WORK TASK = Please write out the entire listing below exactly, excluding its pictures.

INPUT DATA =
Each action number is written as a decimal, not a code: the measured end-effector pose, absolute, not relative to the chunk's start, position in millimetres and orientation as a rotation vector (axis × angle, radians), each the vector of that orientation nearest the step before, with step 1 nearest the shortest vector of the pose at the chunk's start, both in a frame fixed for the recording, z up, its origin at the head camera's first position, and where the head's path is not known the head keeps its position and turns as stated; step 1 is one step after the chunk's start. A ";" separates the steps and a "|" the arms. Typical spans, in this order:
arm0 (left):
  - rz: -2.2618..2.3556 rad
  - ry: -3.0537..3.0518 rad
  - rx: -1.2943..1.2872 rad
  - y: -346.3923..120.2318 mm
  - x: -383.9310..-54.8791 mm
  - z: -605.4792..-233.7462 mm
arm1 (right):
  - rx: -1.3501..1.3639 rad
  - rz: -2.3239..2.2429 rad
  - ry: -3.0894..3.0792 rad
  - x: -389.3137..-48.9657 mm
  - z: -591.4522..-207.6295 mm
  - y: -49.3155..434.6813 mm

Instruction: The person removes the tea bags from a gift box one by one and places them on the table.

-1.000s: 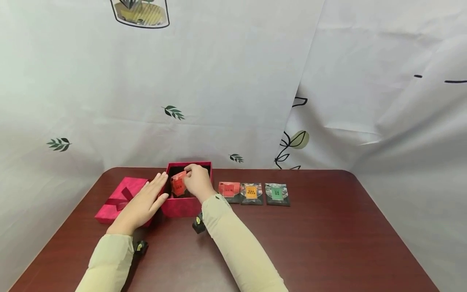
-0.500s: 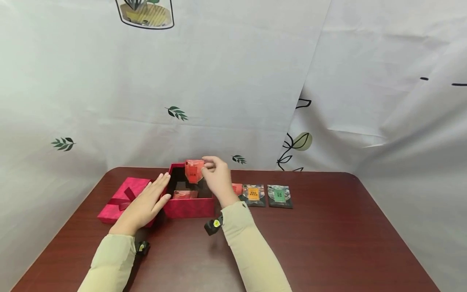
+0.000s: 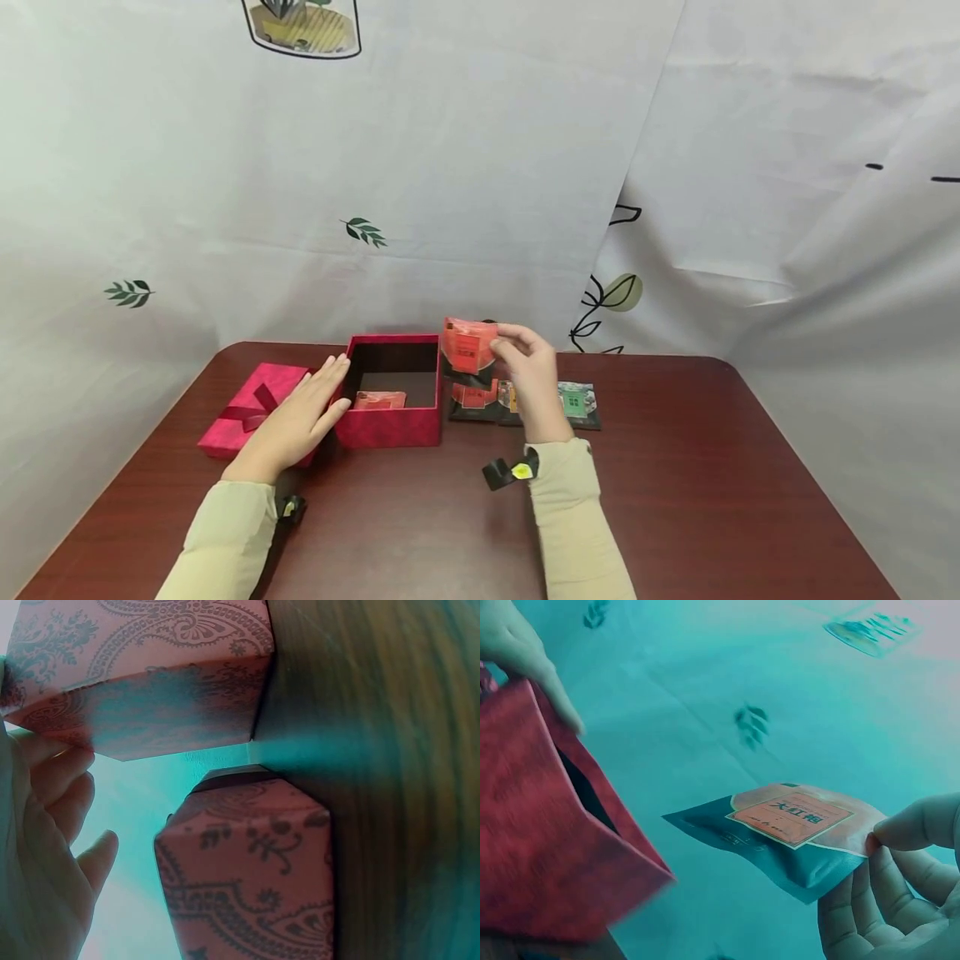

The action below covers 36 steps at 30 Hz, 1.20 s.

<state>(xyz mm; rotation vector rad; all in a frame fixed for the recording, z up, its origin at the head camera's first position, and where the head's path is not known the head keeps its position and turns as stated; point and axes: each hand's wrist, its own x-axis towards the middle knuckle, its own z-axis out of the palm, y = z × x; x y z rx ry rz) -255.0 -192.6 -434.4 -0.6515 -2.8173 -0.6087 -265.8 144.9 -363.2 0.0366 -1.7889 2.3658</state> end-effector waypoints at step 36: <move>-0.632 -2.800 -0.641 -192.3 -252.9 -436.9 | -0.473 2.114 -1.418 -252.3 -393.2 313.0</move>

TASK RESULT =
Each action number is written as a decimal, not a code: the measured end-effector pose, absolute, not relative to the chunk's start, position in millimetres and orientation as a rotation vector (axis × angle, radians), each the vector of that orientation nearest the step before, with step 1 nearest the shortest vector of the pose at the chunk's start, both in a frame fixed for the recording, z up, its origin at the head camera's first position, and where the head's path is not known the head keeps its position and turns as stated; step 1 is one step after the chunk's start. A ";" separates the steps and a "|" the arms. Typical spans, in this order:
arm0 (left):
  - rz: -2.2618..2.3556 rad
  - ry: -3.0537..3.0518 rad
  - rx: -1.2943..1.2872 rad
  - y: -346.3923..120.2318 mm
  - x: -383.9310..-54.8791 mm
  - z: -605.4792..-233.7462 mm
arm1 (right):
  - rx: -1.3501..1.3639 rad
  - rz: -2.3239..2.2429 rad
  - ry: -3.0894..3.0792 rad
  - x: -389.3137..-48.9657 mm
  - z: -591.4522..-207.6295 mm
  - y: -49.3155..434.6813 mm

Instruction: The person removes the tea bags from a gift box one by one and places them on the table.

-1.000s: 
-0.500s: 
+0.000s: 

The action below covers 36 steps at 30 Hz, 1.20 s.

<state>(xyz mm; rotation vector rad; all in a frame fixed for the recording, z up, its origin at the head camera's first position, and where the head's path is not known the head keeps its position and turns as stated; point and axes: each hand's wrist, its own x-axis towards the middle knuckle, its own z-axis out of the palm, y = z × x; x y z rx ry rz) -255.0 -192.6 -434.4 -0.6515 -2.8173 -0.6087 -265.8 144.9 -363.2 0.0366 -1.7889 2.3658</state> end-effector waypoints at step 36: <move>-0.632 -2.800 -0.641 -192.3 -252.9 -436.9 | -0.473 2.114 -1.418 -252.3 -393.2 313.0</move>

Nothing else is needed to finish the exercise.